=== Work required ===
Transcribe the data underneath exactly. No images belong in your version.

Start of Block

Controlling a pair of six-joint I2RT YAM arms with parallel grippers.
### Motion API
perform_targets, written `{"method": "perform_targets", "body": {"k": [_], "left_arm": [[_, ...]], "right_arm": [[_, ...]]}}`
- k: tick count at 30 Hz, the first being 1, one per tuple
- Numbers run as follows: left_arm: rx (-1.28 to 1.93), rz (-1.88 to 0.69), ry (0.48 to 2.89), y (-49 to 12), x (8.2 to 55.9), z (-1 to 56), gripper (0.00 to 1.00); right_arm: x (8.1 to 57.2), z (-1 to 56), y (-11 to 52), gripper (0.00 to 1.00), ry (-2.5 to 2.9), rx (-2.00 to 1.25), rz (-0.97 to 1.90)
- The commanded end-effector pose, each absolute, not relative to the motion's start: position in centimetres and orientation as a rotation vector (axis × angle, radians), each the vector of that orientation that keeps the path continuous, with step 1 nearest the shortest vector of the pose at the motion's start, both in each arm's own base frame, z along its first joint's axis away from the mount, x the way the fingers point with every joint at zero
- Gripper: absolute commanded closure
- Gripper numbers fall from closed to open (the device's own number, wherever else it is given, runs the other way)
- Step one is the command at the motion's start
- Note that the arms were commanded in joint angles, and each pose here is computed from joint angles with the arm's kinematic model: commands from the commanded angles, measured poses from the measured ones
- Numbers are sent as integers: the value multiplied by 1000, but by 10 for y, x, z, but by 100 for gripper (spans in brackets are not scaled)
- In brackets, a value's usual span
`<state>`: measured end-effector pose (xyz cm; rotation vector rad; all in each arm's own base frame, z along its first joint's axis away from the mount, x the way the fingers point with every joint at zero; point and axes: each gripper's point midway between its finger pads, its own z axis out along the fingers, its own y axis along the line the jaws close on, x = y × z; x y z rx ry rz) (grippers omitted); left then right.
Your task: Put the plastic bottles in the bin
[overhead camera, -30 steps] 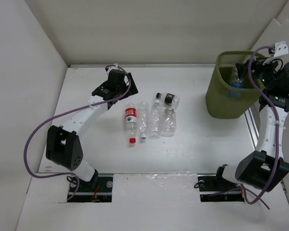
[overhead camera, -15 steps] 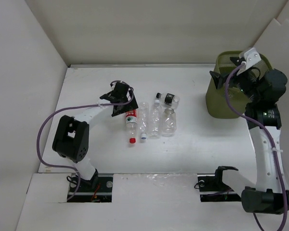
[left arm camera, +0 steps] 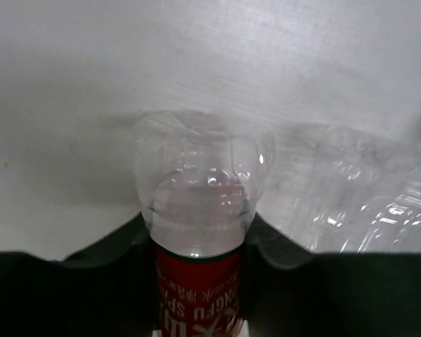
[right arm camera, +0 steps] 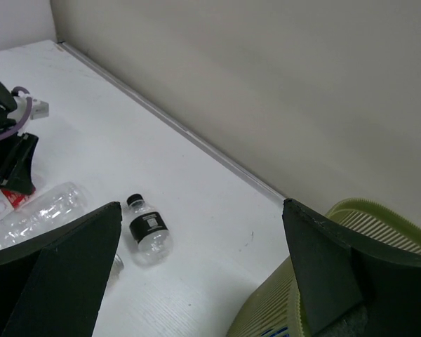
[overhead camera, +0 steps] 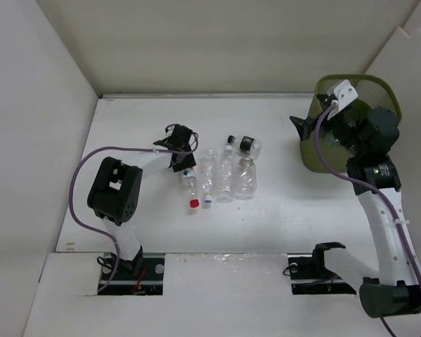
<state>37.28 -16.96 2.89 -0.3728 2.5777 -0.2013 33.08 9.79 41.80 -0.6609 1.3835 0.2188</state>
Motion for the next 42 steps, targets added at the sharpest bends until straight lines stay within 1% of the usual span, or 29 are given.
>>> {"method": "perform_targets", "body": {"k": [1,2,3,5,7,9,10,11,12,15,17,18,20,21,22,24,25,28,29,33,36,38,39,42], "left_arm": [[-425,-139,2628,-157,360,7,78],[-460,-121,2627,-151,360,7,86],[-462,-108,2625,-148,357,6,89],[-512,-80,2590,-134,357,16,98],[-552,-68,2530,-127,359,37,100],[-581,7,2475,-113,360,59,100],[-616,5,2439,-111,363,72,100],[-623,-11,2383,-109,366,99,100],[-634,6,2337,-103,370,114,100],[-641,-39,2203,-98,378,176,100],[-605,-80,2156,-101,382,207,100],[-549,-118,2104,-108,386,238,100],[-460,-175,2041,-121,388,272,100],[-381,-237,1967,-135,389,305,100],[-356,-262,1923,-140,389,322,100],[-327,-313,1845,-146,389,351,100],[-302,-374,1771,-154,387,377,100],[-167,-509,1635,-170,377,425,100],[-75,-584,1559,-186,371,443,100],[83,-710,1351,-211,338,488,100],[213,-764,1231,-232,312,511,100],[296,-805,1179,-246,296,518,100],[330,-814,1153,-254,289,519,100],[406,-870,1119,-266,277,521,100]], "right_arm": [[319,432,103,0,1324,-674,205],[317,432,109,0,1315,-692,212],[316,432,112,0,1312,-699,219],[318,427,118,0,1323,-713,229],[320,424,123,0,1330,-718,237],[316,424,131,0,1317,-742,251],[318,421,135,0,1323,-750,261],[318,418,140,0,1320,-773,274],[312,422,150,0,1295,-804,307],[309,424,165,0,1267,-849,345],[299,432,178,0,1231,-876,377],[296,432,183,0,1225,-887,390],[286,442,202,0,1176,-922,434],[280,442,216,0,1151,-948,468],[283,445,218,0,1143,-946,467],[271,446,241,0,1101,-988,549],[272,443,249,0,1109,-986,582],[258,452,271,0,1048,-1011,694],[256,454,279,0,1011,-1020,728],[253,457,304,0,981,-1003,827],[264,456,320,0,975,-964,883],[263,453,330,0,963,-955,951],[266,461,336,0,928,-916,994],[263,460,348,0,898,-896,1097]]}}
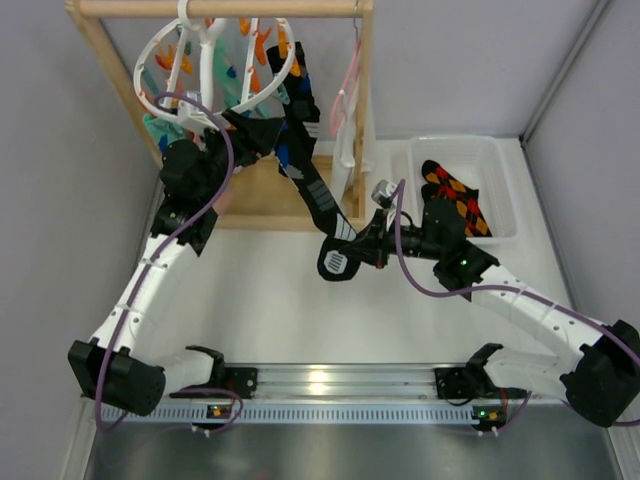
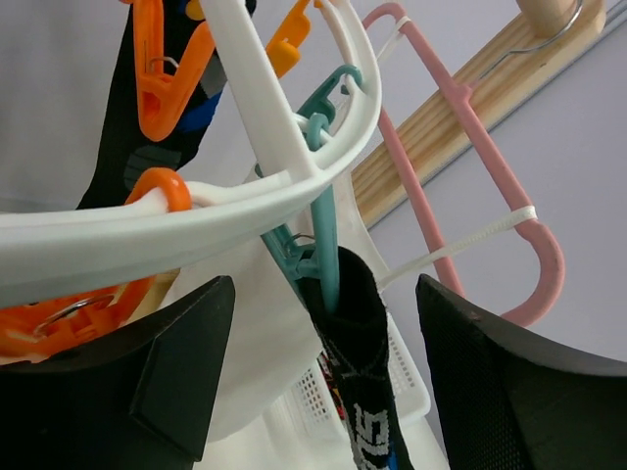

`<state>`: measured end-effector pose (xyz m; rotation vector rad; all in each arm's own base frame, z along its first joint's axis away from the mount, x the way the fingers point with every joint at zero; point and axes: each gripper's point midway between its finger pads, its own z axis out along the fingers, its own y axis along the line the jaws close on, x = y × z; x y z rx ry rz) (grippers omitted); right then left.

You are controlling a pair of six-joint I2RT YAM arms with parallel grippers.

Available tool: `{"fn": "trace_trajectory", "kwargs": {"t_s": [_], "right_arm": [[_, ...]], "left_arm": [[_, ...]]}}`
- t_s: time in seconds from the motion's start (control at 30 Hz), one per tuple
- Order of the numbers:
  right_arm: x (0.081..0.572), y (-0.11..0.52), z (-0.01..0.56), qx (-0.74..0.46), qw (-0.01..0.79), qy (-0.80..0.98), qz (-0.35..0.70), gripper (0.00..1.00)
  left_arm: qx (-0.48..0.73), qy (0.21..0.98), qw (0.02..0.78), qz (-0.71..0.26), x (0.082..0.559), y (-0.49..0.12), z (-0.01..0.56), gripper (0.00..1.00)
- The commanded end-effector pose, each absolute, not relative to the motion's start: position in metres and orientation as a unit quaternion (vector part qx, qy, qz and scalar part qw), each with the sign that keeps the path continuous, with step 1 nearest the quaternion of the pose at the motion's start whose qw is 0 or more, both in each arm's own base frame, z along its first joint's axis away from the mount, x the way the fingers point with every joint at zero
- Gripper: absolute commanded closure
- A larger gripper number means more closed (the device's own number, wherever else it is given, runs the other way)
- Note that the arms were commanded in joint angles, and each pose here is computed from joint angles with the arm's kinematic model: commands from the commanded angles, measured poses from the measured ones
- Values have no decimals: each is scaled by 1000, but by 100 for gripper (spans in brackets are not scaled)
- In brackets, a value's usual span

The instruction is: Remove the socks clipped to the hanger

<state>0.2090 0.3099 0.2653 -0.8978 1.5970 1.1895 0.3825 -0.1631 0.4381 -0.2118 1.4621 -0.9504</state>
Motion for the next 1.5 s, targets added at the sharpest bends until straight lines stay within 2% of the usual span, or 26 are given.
{"fn": "trace_trajectory", "kwargs": {"t_s": [0.0, 0.17, 0.33, 0.6, 0.7, 1.0, 1.17, 1.47], "right_arm": [[200, 311, 302, -380, 477, 604, 513, 100], [194, 314, 300, -385, 465, 597, 529, 100], [196, 314, 304, -380, 471, 595, 530, 100], [196, 314, 320, -359, 475, 592, 542, 100], [196, 316, 325, -353, 473, 592, 549, 100], [194, 321, 323, -355, 457, 585, 568, 100], [187, 324, 327, -367, 447, 572, 582, 100], [186, 325, 320, -372, 441, 574, 581, 100]], "left_arm": [[-64, 558, 713, -421, 377, -161, 492, 22], [-66, 554, 722, -409, 383, -161, 494, 23], [-67, 560, 722, -402, 374, -170, 483, 20], [-152, 550, 735, -367, 354, -149, 470, 17], [-169, 555, 731, -359, 355, -144, 459, 16], [-155, 551, 740, -353, 367, -151, 475, 14], [-159, 550, 744, -343, 378, -152, 475, 16], [-159, 539, 761, -325, 391, -151, 488, 26]]}}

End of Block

=== Output below ===
Controlling a pair of six-joint I2RT YAM arms with parallel grippers.
### Motion API
perform_targets, written `{"method": "perform_targets", "body": {"k": [_], "left_arm": [[_, ...]], "right_arm": [[_, ...]]}}`
- k: tick count at 30 Hz, the first being 1, one per tuple
- Numbers run as follows: left_arm: rx (-1.28 to 1.93), rz (-1.88 to 0.69), ry (0.48 to 2.89), y (-49 to 12), x (8.2 to 55.9), z (-1 to 56), gripper (0.00 to 1.00); right_arm: x (8.1 to 57.2), z (-1 to 56), y (-11 to 52), gripper (0.00 to 1.00), ry (-2.5 to 2.9), rx (-2.00 to 1.25), rz (-0.97 to 1.90)
- The commanded end-effector pose, each absolute, not relative to the motion's start: position in centimetres and orientation as a rotation vector (axis × angle, radians), each the vector of that orientation that keeps the path continuous, with step 1 nearest the shortest vector of the pose at the motion's start, both in each arm's own base frame, z along its first joint's axis away from the mount, x the way the fingers point with every joint at zero
- Gripper: absolute commanded closure
- Gripper numbers fall from closed to open (the device's own number, wherever else it is given, runs the other way)
- Step one is the command at the motion's start
- Note that the arms were commanded in joint angles, and each pose here is computed from joint angles with the arm's kinematic model: commands from the commanded angles, measured poses from the measured ones
- Numbers are sent as integers: the value multiplied by 1000, but by 10 for y, x, z, but by 100 for gripper (spans in brackets are not scaled)
- In brackets, a value's usual span
`<state>`: measured end-effector pose (xyz cm; rotation vector rad; all in each arm's own base frame, z along its first joint's axis away from the mount, x the way the fingers point with every joint at zero; point and axes: each gripper's point midway between its finger pads, its own z axis out along the fingers, its own y axis along the line the jaws close on, x = y × z; x y z rx ry rz) (grippers omitted); left then right.
Your task: Put the plastic bottles in the bin
[overhead camera, -30 steps] 
[overhead camera, -15 steps] 
[left arm camera, +0 steps] 
[right arm camera, +0 steps] 
[overhead camera, +0 steps] 
<state>37.28 -16.96 2.89 -0.3728 2.5777 -0.2013 33.08 9.79 41.80 -0.6609 1.3835 0.2188</state>
Motion for the next 42 steps, targets added at the sharpest bends until straight lines stay within 1% of the usual span, or 29 are given.
>>> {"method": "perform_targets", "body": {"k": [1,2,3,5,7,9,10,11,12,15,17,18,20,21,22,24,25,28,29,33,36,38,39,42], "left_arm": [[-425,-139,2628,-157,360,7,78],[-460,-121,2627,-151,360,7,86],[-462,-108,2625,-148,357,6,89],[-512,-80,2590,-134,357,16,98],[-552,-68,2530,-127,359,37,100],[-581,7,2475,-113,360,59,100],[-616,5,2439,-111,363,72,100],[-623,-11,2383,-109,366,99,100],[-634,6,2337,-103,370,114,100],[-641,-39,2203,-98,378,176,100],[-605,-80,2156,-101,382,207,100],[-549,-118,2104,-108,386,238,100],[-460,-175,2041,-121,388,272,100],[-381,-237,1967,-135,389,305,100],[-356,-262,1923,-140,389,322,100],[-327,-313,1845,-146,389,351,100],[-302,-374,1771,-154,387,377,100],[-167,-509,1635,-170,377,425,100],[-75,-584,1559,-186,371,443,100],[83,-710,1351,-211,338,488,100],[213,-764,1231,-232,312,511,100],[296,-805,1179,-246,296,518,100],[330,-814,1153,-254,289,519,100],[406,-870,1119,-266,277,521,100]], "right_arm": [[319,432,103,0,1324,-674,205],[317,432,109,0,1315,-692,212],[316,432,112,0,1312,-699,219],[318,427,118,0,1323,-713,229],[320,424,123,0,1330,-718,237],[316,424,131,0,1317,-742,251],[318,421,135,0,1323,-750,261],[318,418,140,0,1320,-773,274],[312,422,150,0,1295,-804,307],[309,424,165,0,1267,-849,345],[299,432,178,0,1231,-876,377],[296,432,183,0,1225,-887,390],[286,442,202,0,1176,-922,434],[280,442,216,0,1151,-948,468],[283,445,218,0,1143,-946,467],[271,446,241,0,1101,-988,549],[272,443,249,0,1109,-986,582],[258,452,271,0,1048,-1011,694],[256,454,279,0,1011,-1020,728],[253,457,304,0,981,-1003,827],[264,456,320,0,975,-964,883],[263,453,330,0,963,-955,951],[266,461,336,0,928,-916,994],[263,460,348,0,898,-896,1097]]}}

`<state>`: measured end-effector pose (xyz m; rotation vector rad; all in each arm's own base frame, z along its first joint's axis away from the mount, x the way the fingers point with every joint at zero; point and axes: each gripper's point midway between its finger pads, its own z axis out along the fingers, its own y axis along the line the jaws close on, x = y × z; x y z rx ry rz) (grippers omitted); right then left.

You are controlling a pair of six-joint I2RT YAM arms with parallel grippers.

Available tool: `{"fn": "trace_trajectory", "kwargs": {"t_s": [_], "right_arm": [[_, ...]], "left_arm": [[_, ...]]}}`
- t_s: time in seconds from the motion's start (control at 30 Hz), one per tuple
- Order of the numbers:
  right_arm: x (0.081..0.572), y (-0.11..0.52), z (-0.01..0.56), qx (-0.74..0.46), qw (-0.01..0.79), qy (-0.80..0.98), qz (-0.35..0.70), gripper (0.00..1.00)
  left_arm: qx (-0.48..0.73), qy (0.21..0.98), qw (0.02..0.78), qz (-0.71..0.26), x (0.082..0.559), y (-0.49..0.12), z (-0.01..0.56), gripper (0.00..1.00)
- The commanded end-effector pose, each absolute, not relative to the motion's start: position in metres and orientation as a unit quaternion (vector part qx, qy, qz and scalar part qw), each with the sign that keeps the path continuous, with step 1 nearest the quaternion of the pose at the motion's start whose qw is 0 or more, both in each arm's own base frame, z along its first joint's axis away from the mount, x the way the fingers point with every joint at zero
- Gripper: absolute commanded closure
- A larger gripper number means more closed (the device's own number, wherever else it is given, runs the other way)
- Note that the arms were commanded in joint angles, and each pose here is computed from joint angles with the arm's kinematic model: commands from the commanded angles, measured poses from the measured ones
- Values have no decimals: each is scaled by 1000, but by 100 for gripper (spans in brackets are not scaled)
- In brackets, a value's usual span

The instruction is: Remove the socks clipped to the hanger

<state>0.2090 0.3099 0.2653 -0.8978 1.5970 1.1895 0.3825 -0.1631 0.4381 -0.2118 1.4621 -0.9504</state>
Motion for the next 1.5 s, targets added at the sharpest bends until straight lines stay within 2% of the usual span, or 26 are given.
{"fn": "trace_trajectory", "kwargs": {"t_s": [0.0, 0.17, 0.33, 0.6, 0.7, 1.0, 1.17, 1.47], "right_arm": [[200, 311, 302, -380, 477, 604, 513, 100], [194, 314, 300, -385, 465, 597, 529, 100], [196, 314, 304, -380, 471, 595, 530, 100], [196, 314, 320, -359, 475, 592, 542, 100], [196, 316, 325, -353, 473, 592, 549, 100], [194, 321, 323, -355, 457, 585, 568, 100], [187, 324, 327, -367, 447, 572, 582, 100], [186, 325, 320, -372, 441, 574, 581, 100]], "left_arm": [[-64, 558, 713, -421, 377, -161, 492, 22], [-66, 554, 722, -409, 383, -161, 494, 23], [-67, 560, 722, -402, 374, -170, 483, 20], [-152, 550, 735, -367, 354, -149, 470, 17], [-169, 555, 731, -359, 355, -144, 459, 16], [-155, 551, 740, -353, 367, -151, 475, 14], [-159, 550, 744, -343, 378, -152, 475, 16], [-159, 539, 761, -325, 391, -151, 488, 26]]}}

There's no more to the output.